I vibe-coded an app that turns any recipe link into a nutrition label with Gemini + VS Code

I recently spent a month vibe-coding a web app that turns any recipe into a detailed nutrition label. My entire workflow was a loop of prompting Gemini, pasting the code into VS Code, fixing what broke, and repeating that x1000 times. I know about tools like Cursor & Replit, but I stuck with this manual setup since I'm more comfortable with it. No idea if it’s the “right” way, but I just ran with it and got this app launched.

You can give it a link to a YouTube video, recipe website, ingredients text, upload an recipe image (or take a photo of your recipe book), and it instantly:

  • Analyze any recipe from a YouTube video, website link, pasted text or image.

  • Identify ingredients and their quantities, then provide nutritional information obtained from USDA database.

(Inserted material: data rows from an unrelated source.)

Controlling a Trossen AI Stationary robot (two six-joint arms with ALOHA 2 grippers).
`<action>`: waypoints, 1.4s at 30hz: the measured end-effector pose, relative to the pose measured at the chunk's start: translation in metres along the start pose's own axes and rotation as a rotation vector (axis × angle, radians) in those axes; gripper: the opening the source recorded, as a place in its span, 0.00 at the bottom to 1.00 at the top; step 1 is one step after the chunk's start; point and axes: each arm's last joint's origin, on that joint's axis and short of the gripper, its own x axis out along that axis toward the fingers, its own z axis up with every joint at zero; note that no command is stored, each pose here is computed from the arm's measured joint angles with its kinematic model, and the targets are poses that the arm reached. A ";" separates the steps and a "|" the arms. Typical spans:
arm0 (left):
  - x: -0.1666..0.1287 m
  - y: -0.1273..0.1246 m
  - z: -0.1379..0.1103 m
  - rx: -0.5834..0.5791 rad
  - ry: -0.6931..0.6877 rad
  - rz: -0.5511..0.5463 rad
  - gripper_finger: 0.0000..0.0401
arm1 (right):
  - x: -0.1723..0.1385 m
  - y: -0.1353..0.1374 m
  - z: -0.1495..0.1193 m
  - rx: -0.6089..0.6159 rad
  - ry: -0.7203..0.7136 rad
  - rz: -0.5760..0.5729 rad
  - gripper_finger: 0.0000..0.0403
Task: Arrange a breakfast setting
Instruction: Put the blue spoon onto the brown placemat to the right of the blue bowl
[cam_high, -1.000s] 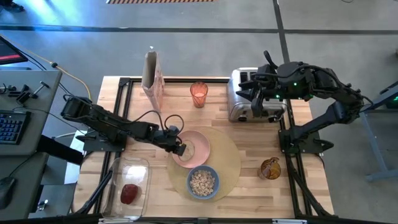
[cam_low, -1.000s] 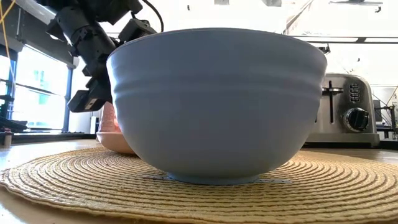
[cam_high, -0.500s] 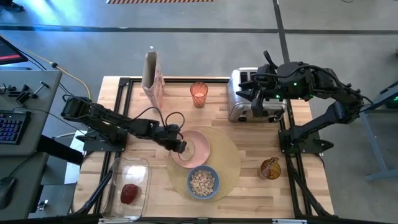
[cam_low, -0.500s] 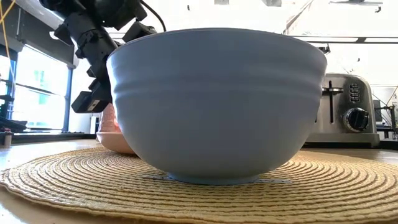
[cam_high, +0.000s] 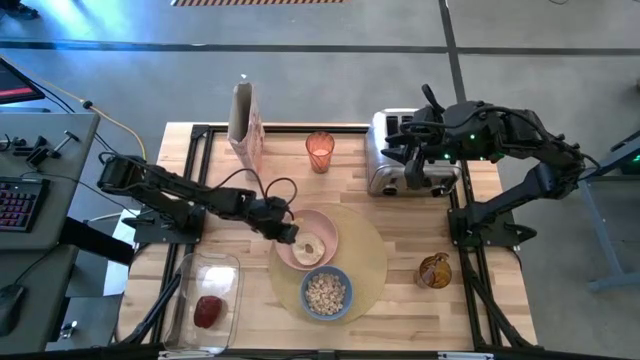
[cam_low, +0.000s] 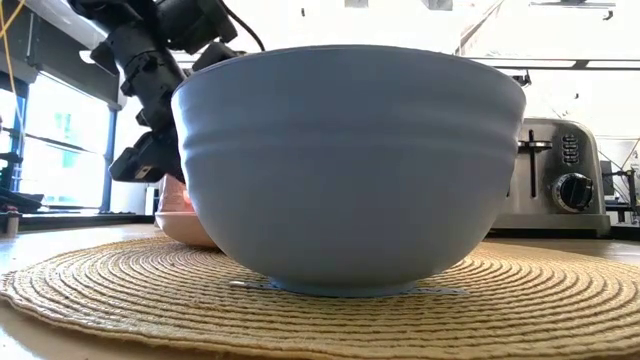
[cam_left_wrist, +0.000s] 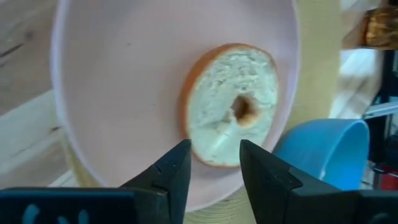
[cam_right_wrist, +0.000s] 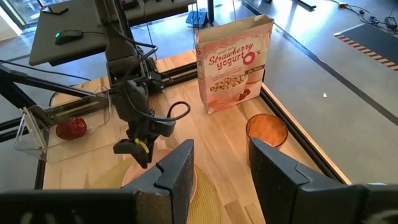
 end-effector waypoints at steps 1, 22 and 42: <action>0.000 0.001 0.000 0.003 0.005 0.005 0.32 | 0.000 0.000 0.000 0.000 0.000 0.000 0.34; -0.072 -0.039 -0.002 0.248 -0.226 -0.394 0.32 | -0.005 0.001 -0.023 0.141 0.231 -0.010 0.35; -0.102 -0.040 0.003 0.475 -0.403 -0.431 0.32 | -0.008 0.042 -0.084 0.342 0.599 -0.047 0.45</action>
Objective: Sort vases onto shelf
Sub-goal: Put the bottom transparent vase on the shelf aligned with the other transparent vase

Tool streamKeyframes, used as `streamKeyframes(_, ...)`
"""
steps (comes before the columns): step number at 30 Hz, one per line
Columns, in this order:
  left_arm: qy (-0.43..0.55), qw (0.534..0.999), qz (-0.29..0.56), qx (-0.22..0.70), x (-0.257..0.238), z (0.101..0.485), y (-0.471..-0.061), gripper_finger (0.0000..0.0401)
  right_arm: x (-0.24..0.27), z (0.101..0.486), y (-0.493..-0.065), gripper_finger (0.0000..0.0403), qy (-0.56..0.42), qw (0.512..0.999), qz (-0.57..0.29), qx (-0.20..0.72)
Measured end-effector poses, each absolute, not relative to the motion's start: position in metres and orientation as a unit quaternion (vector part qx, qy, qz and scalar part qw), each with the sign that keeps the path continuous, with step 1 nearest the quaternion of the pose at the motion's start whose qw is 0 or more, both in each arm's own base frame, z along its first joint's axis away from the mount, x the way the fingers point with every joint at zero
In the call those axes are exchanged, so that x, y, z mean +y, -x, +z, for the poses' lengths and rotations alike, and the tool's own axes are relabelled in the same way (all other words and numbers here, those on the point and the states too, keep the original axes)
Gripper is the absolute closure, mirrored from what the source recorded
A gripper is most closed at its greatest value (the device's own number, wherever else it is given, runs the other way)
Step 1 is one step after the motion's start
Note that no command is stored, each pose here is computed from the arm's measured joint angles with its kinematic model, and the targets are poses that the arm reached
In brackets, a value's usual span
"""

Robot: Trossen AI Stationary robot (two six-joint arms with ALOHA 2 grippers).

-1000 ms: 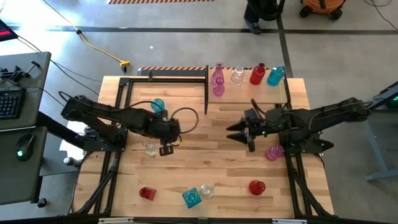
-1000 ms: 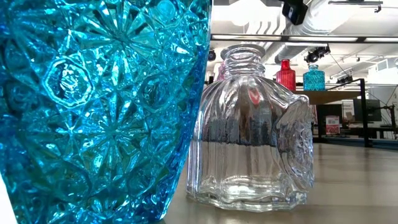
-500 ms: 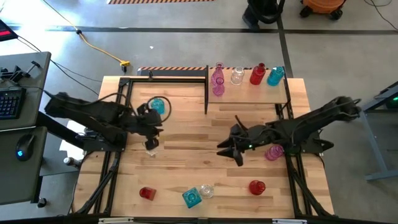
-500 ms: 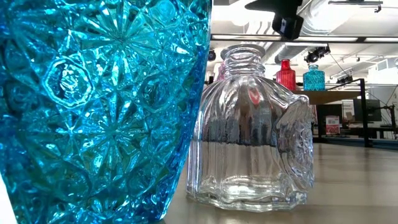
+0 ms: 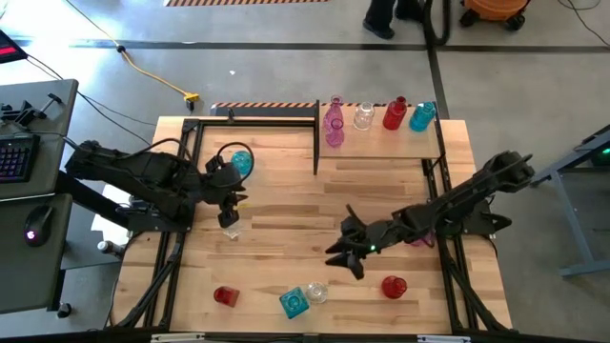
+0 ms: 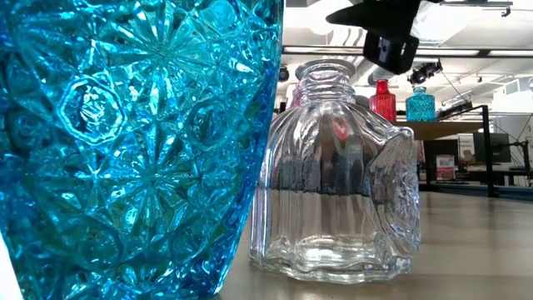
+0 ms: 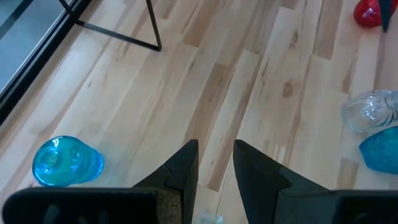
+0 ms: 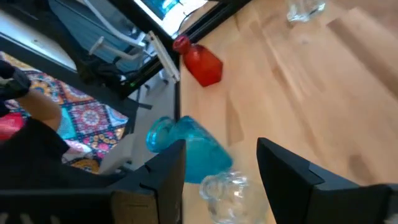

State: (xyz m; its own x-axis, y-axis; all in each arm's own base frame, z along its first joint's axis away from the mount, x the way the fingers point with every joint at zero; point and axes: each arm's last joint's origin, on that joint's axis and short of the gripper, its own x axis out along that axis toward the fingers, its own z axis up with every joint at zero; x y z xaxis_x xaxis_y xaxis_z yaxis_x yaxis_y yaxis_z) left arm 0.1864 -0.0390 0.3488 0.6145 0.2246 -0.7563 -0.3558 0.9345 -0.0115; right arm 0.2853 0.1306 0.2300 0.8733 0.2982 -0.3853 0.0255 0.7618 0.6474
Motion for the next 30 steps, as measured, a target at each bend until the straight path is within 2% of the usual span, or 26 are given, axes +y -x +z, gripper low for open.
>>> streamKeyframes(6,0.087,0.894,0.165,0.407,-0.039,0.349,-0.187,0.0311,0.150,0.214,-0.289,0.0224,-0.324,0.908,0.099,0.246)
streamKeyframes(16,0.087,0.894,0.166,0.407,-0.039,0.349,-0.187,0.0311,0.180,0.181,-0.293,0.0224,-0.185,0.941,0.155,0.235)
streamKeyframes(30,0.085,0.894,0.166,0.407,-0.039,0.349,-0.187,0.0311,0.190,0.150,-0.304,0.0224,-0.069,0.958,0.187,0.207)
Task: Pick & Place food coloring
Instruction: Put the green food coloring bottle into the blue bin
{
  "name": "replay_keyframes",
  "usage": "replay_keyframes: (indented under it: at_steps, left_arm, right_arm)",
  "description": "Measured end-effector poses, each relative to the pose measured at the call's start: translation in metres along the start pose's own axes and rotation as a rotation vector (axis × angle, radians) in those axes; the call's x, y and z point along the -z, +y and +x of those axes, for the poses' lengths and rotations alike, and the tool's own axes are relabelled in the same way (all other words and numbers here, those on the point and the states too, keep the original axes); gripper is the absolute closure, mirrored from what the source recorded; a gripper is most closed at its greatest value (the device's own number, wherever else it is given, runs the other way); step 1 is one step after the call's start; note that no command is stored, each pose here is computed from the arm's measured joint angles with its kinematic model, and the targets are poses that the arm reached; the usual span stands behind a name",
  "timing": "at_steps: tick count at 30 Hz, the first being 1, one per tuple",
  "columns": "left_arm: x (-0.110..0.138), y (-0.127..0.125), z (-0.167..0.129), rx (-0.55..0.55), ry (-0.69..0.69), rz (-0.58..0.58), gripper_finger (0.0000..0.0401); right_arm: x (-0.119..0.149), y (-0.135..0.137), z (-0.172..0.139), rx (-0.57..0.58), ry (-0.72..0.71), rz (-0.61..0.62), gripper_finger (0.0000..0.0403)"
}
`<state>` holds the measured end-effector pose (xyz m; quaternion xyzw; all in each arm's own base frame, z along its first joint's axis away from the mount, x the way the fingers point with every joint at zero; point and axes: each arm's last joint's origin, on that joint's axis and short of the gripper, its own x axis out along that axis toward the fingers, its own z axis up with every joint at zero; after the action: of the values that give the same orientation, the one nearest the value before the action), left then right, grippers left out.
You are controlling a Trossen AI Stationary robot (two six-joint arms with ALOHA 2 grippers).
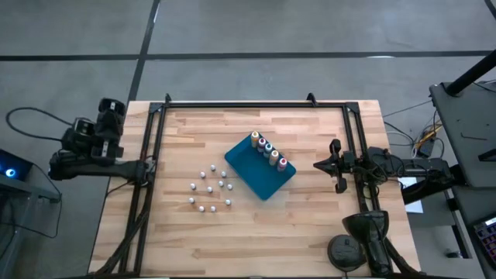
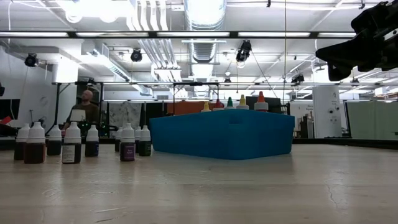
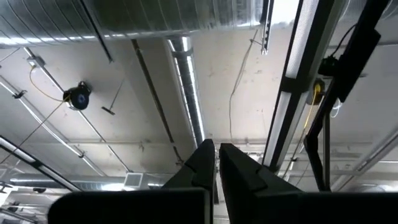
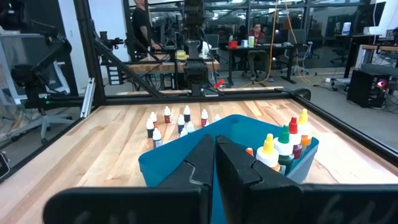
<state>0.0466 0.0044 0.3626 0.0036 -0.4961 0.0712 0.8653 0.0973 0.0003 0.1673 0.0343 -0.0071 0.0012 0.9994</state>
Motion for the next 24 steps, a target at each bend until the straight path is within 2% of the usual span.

  • Generate a nutritional label, including calories, macro/micronutrients, and daily value of the recipe.

Feel free to try it here - https://recp.ai

My goal right now is to figure out where to take this next. Does this solve a real problem for you? What’s one thing you liked or disliked? What's the single most important feature I should build next?

Personal challenges so far:

  • Getting transcripts reliably from YouTube is also a pain in the ass. I originally obtained them using a library with multiple proxies, then it didn't work for a while and I had to immediately find workarounds to fix it which took me a full day.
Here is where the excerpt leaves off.